Will you restate verbatim the lines running from the line with "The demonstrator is" to the end of the data, leaving out everything else?
☆ ☆ ☆ ☆ ☆ ☆ ☆
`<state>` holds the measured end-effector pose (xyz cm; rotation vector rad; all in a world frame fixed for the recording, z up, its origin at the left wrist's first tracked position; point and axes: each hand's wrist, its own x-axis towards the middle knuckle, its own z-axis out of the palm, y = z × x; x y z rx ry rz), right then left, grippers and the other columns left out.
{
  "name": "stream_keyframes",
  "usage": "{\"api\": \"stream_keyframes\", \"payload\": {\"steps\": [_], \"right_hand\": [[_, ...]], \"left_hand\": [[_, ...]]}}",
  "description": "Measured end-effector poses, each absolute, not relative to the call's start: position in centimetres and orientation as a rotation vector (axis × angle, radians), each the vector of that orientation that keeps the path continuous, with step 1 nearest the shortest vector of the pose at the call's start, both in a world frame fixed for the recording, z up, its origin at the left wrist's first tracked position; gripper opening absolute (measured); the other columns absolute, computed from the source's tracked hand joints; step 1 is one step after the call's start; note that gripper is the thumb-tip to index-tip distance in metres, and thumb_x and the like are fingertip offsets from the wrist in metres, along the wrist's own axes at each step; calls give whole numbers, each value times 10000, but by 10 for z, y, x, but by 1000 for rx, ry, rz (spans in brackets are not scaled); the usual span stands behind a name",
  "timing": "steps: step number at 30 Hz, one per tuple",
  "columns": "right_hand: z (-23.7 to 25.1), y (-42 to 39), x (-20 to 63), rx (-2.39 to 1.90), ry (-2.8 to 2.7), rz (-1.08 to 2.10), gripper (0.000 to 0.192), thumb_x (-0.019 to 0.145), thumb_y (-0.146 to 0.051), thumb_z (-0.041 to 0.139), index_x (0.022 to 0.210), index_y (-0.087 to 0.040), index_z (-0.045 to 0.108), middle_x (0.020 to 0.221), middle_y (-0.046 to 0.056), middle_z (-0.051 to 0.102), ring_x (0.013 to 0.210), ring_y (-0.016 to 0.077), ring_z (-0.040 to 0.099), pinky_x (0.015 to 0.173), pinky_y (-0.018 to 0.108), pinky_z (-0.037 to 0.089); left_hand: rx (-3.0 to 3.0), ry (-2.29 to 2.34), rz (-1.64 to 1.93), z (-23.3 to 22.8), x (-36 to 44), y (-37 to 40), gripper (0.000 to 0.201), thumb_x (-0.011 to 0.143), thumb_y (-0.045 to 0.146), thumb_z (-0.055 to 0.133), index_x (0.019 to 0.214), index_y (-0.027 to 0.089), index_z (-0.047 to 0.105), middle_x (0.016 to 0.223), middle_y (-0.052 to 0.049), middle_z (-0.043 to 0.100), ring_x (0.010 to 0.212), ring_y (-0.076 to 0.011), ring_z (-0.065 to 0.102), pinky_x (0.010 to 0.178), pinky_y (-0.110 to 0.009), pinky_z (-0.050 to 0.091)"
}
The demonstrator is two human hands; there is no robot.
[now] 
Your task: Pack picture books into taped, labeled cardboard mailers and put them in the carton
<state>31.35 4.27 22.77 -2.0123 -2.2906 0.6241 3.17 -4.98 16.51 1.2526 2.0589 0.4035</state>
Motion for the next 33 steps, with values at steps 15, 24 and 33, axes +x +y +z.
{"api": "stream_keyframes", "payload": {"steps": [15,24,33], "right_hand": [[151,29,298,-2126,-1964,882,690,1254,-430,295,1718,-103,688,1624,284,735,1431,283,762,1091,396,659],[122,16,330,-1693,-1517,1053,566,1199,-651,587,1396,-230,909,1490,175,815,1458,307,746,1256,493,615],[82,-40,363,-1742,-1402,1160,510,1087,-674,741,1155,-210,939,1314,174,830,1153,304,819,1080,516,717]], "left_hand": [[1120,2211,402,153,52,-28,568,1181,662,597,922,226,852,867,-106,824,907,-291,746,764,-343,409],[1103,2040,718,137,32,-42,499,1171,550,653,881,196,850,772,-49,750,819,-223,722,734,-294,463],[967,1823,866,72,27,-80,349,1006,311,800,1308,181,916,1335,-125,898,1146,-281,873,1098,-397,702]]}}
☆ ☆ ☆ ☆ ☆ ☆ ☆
* Expected answer:
The demonstrator is two human hands; there is no robot.
[now] 
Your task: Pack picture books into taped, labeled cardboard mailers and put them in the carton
<state>31.35 4.27 22.77 -2.0123 -2.2906 0.6241 3.17 -4.98 16.51 1.2526 2.0589 0.4035</state>
Motion for the next 33 steps, with values at steps 15, 24 and 33, axes +x +y +z.
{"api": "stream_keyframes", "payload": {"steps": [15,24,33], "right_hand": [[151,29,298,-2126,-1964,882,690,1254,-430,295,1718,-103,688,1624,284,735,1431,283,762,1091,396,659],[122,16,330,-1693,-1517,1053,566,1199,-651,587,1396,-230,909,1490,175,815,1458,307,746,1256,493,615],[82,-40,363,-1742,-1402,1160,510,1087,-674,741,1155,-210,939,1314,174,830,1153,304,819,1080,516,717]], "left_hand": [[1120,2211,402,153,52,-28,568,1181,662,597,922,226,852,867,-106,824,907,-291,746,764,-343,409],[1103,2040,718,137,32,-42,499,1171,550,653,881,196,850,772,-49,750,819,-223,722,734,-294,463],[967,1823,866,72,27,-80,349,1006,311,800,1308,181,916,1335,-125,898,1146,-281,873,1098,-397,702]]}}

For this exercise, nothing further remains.